* **Work instructions**
Nothing in the entries may be dropped: restate them word for word.

(Stored dataset items)
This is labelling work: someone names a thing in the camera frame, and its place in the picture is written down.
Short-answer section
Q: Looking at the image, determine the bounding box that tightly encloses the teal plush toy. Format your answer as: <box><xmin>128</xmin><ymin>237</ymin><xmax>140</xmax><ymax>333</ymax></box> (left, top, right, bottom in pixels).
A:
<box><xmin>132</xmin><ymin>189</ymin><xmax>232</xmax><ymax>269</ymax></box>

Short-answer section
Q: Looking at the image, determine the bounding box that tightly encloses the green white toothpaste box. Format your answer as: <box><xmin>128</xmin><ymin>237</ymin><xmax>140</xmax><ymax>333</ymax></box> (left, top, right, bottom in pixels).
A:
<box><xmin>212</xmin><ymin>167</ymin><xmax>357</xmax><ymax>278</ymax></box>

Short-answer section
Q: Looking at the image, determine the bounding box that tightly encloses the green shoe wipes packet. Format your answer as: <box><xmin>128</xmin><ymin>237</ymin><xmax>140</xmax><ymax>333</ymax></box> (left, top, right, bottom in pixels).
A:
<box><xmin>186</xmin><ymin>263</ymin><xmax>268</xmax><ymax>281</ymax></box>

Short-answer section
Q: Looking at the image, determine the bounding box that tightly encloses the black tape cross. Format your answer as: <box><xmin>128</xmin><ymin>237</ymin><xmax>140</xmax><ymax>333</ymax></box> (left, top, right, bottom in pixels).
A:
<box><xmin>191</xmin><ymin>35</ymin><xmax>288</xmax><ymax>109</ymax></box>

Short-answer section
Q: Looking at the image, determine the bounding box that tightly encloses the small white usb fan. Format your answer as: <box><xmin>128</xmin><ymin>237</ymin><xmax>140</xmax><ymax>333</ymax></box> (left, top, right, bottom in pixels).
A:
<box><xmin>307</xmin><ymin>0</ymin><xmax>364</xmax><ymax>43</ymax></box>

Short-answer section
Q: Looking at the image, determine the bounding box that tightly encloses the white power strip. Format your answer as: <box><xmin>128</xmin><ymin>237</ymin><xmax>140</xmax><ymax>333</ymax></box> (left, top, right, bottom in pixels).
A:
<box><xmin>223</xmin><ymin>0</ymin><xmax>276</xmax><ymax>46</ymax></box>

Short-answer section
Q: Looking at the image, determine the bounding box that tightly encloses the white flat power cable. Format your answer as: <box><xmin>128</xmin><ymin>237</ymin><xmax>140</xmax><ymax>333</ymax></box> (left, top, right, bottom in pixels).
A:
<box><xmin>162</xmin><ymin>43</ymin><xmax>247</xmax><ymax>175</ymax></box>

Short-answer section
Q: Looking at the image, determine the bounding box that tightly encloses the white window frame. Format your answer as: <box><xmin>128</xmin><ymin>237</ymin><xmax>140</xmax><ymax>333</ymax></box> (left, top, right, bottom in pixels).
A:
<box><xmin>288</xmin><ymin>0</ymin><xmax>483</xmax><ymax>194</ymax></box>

* **Written response**
This is labelling work: someone names a thing in the camera frame, and its place in the picture is written down.
Short-answer section
Q: Looking at the image, determine the bounding box that tightly encloses the teal plush toy. Format your answer as: <box><xmin>128</xmin><ymin>237</ymin><xmax>140</xmax><ymax>333</ymax></box> (left, top, right, bottom in pixels).
A:
<box><xmin>132</xmin><ymin>189</ymin><xmax>232</xmax><ymax>269</ymax></box>

Short-answer section
Q: Looking at the image, determine the bounding box that tightly encloses the green white toothpaste box. Format your answer as: <box><xmin>128</xmin><ymin>237</ymin><xmax>140</xmax><ymax>333</ymax></box> (left, top, right, bottom in pixels).
A:
<box><xmin>212</xmin><ymin>167</ymin><xmax>357</xmax><ymax>278</ymax></box>

Short-answer section
Q: Looking at the image, determine the bounding box that tightly encloses the green shoe wipes packet. Format your answer as: <box><xmin>128</xmin><ymin>237</ymin><xmax>140</xmax><ymax>333</ymax></box> (left, top, right, bottom in pixels).
A:
<box><xmin>186</xmin><ymin>263</ymin><xmax>268</xmax><ymax>281</ymax></box>

Short-answer section
Q: Looking at the image, determine the bounding box that tightly encloses the black tape cross. Format your answer as: <box><xmin>128</xmin><ymin>237</ymin><xmax>140</xmax><ymax>333</ymax></box> (left, top, right, bottom in pixels).
A:
<box><xmin>191</xmin><ymin>35</ymin><xmax>288</xmax><ymax>109</ymax></box>

Short-answer section
Q: Looking at the image, determine the bounding box that tightly encloses the small white usb fan. Format your answer as: <box><xmin>128</xmin><ymin>237</ymin><xmax>140</xmax><ymax>333</ymax></box> (left, top, right, bottom in pixels).
A:
<box><xmin>307</xmin><ymin>0</ymin><xmax>364</xmax><ymax>43</ymax></box>

Short-answer section
Q: Looking at the image, determine the bounding box that tightly encloses the white power strip. Format your answer as: <box><xmin>128</xmin><ymin>237</ymin><xmax>140</xmax><ymax>333</ymax></box> (left, top, right, bottom in pixels).
A:
<box><xmin>223</xmin><ymin>0</ymin><xmax>276</xmax><ymax>46</ymax></box>

Short-answer section
Q: Looking at the image, determine the bounding box that tightly encloses the white flat power cable. Format your answer as: <box><xmin>128</xmin><ymin>237</ymin><xmax>140</xmax><ymax>333</ymax></box> (left, top, right, bottom in pixels).
A:
<box><xmin>162</xmin><ymin>43</ymin><xmax>247</xmax><ymax>175</ymax></box>

Short-answer section
Q: Looking at the image, determine the bounding box that tightly encloses the white window frame. Format your answer as: <box><xmin>128</xmin><ymin>237</ymin><xmax>140</xmax><ymax>333</ymax></box> (left, top, right, bottom in pixels).
A:
<box><xmin>288</xmin><ymin>0</ymin><xmax>483</xmax><ymax>194</ymax></box>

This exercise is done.